[WHAT YOU NEED TO DO]
Search the material for the string "data", then return every line where it is found.

[SUPPLIED INFORMATION]
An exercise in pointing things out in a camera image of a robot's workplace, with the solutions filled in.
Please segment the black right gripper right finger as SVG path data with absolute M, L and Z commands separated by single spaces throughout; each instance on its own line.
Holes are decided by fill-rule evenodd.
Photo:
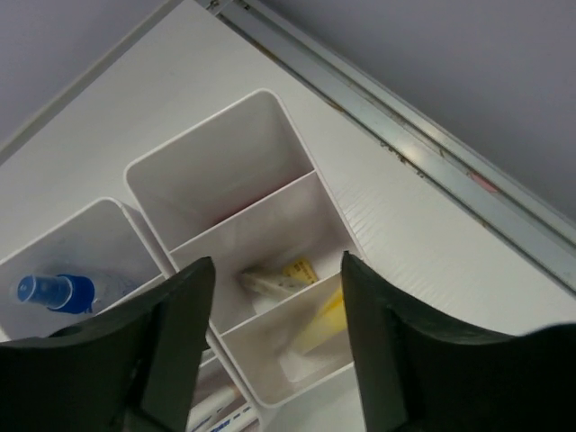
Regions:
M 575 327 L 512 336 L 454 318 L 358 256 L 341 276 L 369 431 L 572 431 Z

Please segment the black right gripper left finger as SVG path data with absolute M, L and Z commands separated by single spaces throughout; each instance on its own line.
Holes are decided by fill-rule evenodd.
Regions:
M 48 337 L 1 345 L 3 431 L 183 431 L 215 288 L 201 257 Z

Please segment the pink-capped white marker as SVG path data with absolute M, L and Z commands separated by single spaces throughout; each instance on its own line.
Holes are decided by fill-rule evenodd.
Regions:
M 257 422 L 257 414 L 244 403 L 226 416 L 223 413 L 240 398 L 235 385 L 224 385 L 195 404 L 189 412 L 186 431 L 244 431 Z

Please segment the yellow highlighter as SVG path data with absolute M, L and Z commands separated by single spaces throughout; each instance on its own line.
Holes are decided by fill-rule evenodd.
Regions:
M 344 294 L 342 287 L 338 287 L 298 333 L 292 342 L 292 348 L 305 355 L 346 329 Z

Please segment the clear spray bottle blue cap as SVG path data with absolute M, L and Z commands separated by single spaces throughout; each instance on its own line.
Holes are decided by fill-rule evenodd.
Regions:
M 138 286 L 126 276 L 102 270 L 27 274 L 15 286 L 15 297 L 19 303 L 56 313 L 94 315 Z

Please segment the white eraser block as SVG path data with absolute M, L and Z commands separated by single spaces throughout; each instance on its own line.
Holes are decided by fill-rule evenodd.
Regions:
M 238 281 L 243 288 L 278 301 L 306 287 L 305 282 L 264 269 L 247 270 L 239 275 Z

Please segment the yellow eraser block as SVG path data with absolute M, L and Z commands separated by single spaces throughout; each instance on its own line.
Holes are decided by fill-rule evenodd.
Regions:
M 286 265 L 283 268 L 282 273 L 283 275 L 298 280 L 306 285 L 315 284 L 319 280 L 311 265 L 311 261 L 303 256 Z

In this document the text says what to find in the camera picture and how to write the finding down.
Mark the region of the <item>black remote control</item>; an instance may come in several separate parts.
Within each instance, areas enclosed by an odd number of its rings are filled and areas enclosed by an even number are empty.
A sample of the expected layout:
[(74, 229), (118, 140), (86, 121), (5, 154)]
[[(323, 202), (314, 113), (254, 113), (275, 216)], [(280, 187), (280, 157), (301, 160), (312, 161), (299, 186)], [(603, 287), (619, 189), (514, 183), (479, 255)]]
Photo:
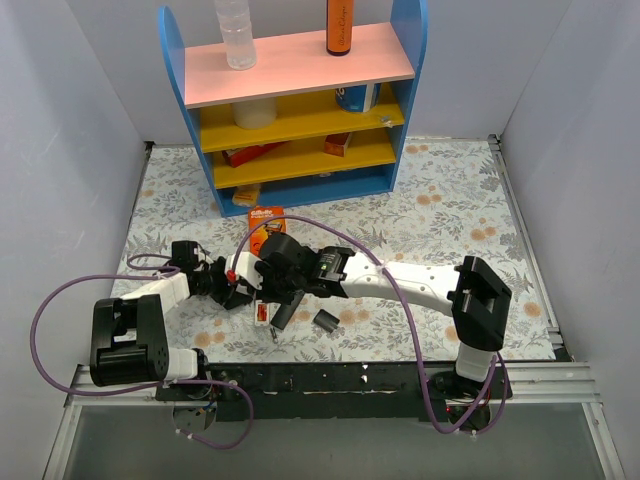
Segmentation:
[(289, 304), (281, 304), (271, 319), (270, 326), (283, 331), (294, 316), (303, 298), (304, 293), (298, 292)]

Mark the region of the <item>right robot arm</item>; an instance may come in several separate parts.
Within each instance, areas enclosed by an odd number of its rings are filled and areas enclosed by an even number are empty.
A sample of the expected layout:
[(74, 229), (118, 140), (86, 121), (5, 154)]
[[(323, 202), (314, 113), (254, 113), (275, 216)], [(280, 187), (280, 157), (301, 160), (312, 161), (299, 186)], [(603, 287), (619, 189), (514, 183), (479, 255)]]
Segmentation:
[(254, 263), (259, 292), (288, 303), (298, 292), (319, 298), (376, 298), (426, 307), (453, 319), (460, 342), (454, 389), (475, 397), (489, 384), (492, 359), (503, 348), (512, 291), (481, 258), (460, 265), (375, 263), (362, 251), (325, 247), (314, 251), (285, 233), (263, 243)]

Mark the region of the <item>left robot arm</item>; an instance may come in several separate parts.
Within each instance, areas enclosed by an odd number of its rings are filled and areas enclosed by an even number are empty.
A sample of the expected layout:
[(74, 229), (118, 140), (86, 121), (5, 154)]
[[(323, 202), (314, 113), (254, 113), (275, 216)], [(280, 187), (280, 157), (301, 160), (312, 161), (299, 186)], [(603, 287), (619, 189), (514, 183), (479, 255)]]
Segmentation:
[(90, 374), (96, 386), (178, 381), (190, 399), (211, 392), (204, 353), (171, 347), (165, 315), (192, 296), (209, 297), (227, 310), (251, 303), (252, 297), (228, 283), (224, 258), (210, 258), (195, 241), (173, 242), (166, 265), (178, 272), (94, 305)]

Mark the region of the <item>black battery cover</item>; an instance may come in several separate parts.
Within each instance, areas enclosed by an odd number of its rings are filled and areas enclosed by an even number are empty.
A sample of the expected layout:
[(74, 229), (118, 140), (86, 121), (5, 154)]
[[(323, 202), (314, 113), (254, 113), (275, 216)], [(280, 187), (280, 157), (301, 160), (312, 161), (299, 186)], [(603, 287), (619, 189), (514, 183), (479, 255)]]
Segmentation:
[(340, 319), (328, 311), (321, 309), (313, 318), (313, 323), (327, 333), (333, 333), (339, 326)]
---
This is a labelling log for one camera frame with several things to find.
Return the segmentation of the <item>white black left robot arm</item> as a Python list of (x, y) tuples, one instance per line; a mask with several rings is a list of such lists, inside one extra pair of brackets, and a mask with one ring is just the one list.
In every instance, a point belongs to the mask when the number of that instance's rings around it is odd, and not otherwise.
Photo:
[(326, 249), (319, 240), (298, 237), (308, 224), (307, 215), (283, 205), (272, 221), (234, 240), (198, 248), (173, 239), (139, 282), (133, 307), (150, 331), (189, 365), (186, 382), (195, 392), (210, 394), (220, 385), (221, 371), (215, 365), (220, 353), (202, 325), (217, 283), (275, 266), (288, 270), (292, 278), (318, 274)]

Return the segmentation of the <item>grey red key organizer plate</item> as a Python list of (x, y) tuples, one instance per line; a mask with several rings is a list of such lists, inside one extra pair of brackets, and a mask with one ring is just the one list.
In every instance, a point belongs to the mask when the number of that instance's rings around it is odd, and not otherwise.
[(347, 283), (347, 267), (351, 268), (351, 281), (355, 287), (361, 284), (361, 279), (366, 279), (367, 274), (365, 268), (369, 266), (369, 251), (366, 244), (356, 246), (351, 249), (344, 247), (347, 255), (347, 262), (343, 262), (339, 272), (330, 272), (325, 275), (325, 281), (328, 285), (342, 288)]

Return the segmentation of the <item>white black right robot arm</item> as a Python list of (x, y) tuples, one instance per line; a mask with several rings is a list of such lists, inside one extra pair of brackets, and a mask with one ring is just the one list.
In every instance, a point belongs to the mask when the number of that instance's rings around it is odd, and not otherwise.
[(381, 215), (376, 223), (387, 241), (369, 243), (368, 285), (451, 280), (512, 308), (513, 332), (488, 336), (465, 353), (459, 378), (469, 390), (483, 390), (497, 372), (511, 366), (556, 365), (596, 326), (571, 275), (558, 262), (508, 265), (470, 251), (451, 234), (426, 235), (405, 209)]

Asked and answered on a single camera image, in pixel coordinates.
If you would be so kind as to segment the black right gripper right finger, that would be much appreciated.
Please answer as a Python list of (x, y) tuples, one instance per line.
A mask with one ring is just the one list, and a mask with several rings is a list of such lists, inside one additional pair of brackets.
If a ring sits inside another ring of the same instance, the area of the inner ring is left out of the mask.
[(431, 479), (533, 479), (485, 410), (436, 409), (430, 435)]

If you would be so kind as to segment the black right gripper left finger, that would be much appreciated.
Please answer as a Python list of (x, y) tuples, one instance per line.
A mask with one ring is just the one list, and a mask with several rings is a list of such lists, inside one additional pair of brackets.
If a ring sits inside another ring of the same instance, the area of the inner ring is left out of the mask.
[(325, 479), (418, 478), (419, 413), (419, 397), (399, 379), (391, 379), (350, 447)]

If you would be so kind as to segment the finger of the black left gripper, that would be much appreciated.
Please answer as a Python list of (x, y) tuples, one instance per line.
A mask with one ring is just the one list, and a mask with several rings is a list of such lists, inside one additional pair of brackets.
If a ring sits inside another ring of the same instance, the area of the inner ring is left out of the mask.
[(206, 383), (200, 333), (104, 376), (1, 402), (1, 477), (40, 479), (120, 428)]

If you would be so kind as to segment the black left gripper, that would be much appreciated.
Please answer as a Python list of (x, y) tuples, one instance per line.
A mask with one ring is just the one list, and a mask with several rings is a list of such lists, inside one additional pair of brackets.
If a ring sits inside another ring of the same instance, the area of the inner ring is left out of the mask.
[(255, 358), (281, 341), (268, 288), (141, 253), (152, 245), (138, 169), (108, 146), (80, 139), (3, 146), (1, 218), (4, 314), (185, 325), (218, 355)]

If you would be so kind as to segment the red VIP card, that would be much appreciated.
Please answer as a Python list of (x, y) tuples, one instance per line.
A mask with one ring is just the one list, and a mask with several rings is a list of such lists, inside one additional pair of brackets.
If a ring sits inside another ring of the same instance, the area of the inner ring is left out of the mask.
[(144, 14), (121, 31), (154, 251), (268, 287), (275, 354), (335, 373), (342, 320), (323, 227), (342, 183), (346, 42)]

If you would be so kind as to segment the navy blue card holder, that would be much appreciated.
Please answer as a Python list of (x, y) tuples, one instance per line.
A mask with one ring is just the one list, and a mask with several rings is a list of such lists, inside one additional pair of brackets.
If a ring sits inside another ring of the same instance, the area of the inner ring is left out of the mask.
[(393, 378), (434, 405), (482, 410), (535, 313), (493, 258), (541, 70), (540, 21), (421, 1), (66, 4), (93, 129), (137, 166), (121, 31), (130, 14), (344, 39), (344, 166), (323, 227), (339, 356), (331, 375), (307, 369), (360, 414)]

[SOLUTION TO THIS EXERCISE]
Please segment the black right gripper right finger as SVG path data with absolute M, L and Z commands separated by single spaces throughout; each instance on its own line.
Please segment the black right gripper left finger as SVG path data with absolute M, L and Z commands separated by single spaces throughout; each instance on its own line.
Please segment the pink-capped white marker as SVG path data with absolute M, L and Z commands separated by single spaces throughout; each instance on its own line.
Please segment the yellow highlighter as SVG path data with absolute M, L and Z commands separated by single spaces throughout; each instance on its own line.
Please segment the clear spray bottle blue cap as SVG path data with absolute M, L and Z commands separated by single spaces throughout; each instance on its own line.
Please segment the white eraser block as SVG path data with absolute M, L and Z commands separated by single spaces throughout; each instance on its own line.
Please segment the yellow eraser block as SVG path data with absolute M, L and Z commands separated by single spaces throughout; each instance on its own line.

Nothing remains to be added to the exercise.